Negative values are allowed, but if you are providing the spacing,
rather than using the "n" or "l" option, either provide a negative spacing or
swap the start and end values. For example:

    dRadius  [-1, -2, -0.1]  R

or,

    dRadius  [-2, -1, 0.1]  R

rather than ``dRadius [-1, -2, 0.1]  R``.

**NOTE:** ``VSPACE`` will NOT check whether a minus option causes
``VPLanet`` to change the units, so make sure you check ``vplanet -h``.
If you use negative values for a parameter that has alternate units for a
negative option, the outcome will most likely be wrong!

Logarithmic Submode
^^^^^^^^^^^^^^^^^^^
To change the spacing to be logarithmic, use "l" instead of "n":

    dSemi  [1, 1000, l10]  a

which would generate ten trials, logarithmically spaced, from 1 to 1000.

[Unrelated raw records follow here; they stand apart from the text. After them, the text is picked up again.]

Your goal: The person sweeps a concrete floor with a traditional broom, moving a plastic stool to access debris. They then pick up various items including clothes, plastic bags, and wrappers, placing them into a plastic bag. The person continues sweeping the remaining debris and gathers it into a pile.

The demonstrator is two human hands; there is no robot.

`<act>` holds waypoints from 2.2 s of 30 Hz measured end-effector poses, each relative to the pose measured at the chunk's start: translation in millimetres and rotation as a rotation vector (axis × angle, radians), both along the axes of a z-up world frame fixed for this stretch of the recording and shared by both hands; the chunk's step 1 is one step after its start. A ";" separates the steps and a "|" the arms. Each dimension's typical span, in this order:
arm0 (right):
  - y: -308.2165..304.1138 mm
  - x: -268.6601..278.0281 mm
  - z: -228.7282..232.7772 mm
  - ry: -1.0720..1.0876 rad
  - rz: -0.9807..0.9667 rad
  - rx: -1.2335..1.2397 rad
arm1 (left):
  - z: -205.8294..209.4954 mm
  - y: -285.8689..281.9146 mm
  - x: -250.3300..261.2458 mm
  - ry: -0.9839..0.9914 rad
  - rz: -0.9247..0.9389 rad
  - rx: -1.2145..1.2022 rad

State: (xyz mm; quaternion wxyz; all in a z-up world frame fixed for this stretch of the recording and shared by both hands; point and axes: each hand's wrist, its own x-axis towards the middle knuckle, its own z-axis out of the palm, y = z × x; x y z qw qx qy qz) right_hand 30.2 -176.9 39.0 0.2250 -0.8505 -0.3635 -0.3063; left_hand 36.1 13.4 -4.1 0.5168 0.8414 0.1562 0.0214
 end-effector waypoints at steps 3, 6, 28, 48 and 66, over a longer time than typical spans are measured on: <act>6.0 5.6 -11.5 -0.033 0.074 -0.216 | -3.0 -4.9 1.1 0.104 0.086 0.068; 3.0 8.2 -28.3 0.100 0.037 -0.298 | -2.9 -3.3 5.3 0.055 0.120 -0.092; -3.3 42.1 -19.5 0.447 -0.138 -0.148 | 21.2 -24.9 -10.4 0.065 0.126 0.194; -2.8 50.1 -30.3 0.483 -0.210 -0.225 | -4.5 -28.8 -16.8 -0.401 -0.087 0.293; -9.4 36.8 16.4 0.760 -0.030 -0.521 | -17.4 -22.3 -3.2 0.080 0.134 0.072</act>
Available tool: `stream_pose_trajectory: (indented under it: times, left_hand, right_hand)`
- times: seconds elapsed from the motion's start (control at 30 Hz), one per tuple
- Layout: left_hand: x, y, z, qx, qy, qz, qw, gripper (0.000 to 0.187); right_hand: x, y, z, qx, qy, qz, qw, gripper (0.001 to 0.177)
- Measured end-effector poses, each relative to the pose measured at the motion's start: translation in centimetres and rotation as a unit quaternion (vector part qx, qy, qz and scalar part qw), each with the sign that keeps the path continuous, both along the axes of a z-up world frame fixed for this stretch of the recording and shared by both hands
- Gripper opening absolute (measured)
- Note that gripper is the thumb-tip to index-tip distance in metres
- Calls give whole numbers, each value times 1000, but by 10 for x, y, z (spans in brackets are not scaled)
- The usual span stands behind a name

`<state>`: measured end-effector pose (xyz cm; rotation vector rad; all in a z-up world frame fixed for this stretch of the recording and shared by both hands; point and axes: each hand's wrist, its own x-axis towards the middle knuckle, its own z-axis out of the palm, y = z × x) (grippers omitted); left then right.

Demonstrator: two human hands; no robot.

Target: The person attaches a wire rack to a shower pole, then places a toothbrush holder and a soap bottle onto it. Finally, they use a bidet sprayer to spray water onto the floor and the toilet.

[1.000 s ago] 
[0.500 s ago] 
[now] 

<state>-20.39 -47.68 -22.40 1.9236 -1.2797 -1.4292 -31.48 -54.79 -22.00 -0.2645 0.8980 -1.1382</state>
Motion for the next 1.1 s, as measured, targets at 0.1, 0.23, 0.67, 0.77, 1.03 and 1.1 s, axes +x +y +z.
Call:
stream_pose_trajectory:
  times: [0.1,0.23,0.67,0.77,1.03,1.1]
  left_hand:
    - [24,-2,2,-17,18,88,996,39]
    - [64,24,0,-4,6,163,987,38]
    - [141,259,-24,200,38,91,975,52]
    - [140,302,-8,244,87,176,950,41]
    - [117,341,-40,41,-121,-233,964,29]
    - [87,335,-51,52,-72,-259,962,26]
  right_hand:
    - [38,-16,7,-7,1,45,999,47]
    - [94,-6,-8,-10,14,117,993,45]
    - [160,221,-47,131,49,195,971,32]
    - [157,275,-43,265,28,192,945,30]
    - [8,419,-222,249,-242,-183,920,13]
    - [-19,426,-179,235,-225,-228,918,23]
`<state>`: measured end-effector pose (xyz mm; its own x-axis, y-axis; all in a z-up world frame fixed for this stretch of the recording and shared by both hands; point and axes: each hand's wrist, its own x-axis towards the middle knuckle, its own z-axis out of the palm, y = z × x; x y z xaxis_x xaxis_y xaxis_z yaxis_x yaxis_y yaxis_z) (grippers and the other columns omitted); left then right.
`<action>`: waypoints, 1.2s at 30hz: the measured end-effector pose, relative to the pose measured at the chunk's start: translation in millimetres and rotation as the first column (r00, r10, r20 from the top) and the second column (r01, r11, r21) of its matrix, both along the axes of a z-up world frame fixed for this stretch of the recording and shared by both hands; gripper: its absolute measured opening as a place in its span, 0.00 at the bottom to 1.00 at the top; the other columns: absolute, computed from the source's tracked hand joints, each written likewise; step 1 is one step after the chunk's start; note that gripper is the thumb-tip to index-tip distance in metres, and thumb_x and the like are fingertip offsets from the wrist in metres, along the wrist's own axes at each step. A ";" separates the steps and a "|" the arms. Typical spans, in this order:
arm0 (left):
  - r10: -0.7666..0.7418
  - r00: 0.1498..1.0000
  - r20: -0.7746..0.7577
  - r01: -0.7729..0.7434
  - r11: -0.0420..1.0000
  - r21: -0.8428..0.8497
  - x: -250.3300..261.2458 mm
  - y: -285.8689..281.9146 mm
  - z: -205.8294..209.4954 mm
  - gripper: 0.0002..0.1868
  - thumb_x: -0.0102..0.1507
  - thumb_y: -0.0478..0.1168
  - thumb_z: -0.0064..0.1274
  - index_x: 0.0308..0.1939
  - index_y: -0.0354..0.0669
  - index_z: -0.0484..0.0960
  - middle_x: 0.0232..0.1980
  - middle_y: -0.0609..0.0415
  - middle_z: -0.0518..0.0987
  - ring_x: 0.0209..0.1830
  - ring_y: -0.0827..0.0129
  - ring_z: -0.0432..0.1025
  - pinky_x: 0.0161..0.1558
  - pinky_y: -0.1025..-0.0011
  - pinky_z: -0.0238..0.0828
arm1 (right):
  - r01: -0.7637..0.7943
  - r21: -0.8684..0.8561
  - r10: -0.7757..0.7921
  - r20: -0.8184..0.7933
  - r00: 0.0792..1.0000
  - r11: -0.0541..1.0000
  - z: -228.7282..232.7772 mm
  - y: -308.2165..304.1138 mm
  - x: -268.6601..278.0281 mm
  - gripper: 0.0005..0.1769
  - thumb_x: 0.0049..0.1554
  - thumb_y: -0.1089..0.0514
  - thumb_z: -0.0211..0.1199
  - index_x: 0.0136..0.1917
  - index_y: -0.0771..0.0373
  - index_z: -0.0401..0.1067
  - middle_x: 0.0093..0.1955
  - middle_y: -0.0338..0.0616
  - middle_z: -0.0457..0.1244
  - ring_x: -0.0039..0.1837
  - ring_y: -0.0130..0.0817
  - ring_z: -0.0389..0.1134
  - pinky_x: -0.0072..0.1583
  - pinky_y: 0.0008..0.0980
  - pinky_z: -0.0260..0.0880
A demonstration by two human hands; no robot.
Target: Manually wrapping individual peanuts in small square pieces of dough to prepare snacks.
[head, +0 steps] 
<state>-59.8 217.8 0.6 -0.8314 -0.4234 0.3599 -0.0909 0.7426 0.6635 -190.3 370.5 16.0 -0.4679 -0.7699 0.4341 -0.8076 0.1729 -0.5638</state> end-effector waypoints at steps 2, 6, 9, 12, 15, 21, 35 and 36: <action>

**Pro Tip**: As described above, you can vary more than one parameter at a time. While this
can be very useful, **you have the power to generate a large number of files very
quickly**. Use this feature wisely: test with small numbers first to ensure that files appear
in the correct locations and that initial conditions are indeed output with
the desired values (check the histograms).

Random Mode
-----------
The random mode contains four submodes: **uniform**, **Gaussian**, **sine** and
**cosine**. The syntax for generating randomly sampled data is similar to grid
mode, with a few noteable differences. In random mode, one MUST set the variable
``randsize`` to an integer value that is the number of trials:

    randsize <number of trials>

Additionally, it is good practice to seed the random number generator, to allow for
more easily reproducible results. This initialization is accomplished with the
variable ``seed``:

    seed <some integer>

Uniform Submode
^^^^^^^^^^^^^^^
A uniform distribution is sampled like so:

        <option> [<min>, <max>, u] <prefix>

where <min> and <max> are the limits.

Gaussian Submode
^^^^^^^^^^^^^^^^
For Gaussian/normal distributions, the syntax is:

    <option> [<mean>, <width/stdev>, g] <prefix>

An example would be:

    dEcc  [0.1, 0.01, g]  e

For some parameters, you may want to truncate the distribution at certain values,
for example, dEcc should not be < 0 or > 1. You can provide cutoffs with 4th and/or
5th arguments in the brackets with the keywords "min" or "max":

    dEcc  [0.1, 0.01, g, min0.0, max1.0]  e

You do not need to provide both min and max if you need only one, and the order does
not matter.

Sine and Cosine Submodes
^^^^^^^^^^^^^^^^^^^^^^^^
For angles, you may want to sample the sine or cosine of the angle uniformly,
rather than sampling the angle itself uniformly. You can accomplish this
with ``s`` or ``c``, for sine and cosine respectively:

    <option> [<low angle>, <high angle>, s] <prefix>

    <option> [<low angle>, <high angle>, c] <prefix>

Note that <low angle> and <high angle> should be the min and max values of the ANGLE,
not the sine or cosine of the angle. **NOTE**: The units of the angle can be either radians or degrees, but
must be consistent with your primary input file, usually ``vpl.in`` -- ``VSPACE`` determines the unit from
this file.

Template Files
==============
The template files are nearly identical to standard ``VPLanet`` input files except
that they should not include the parameters to be varied.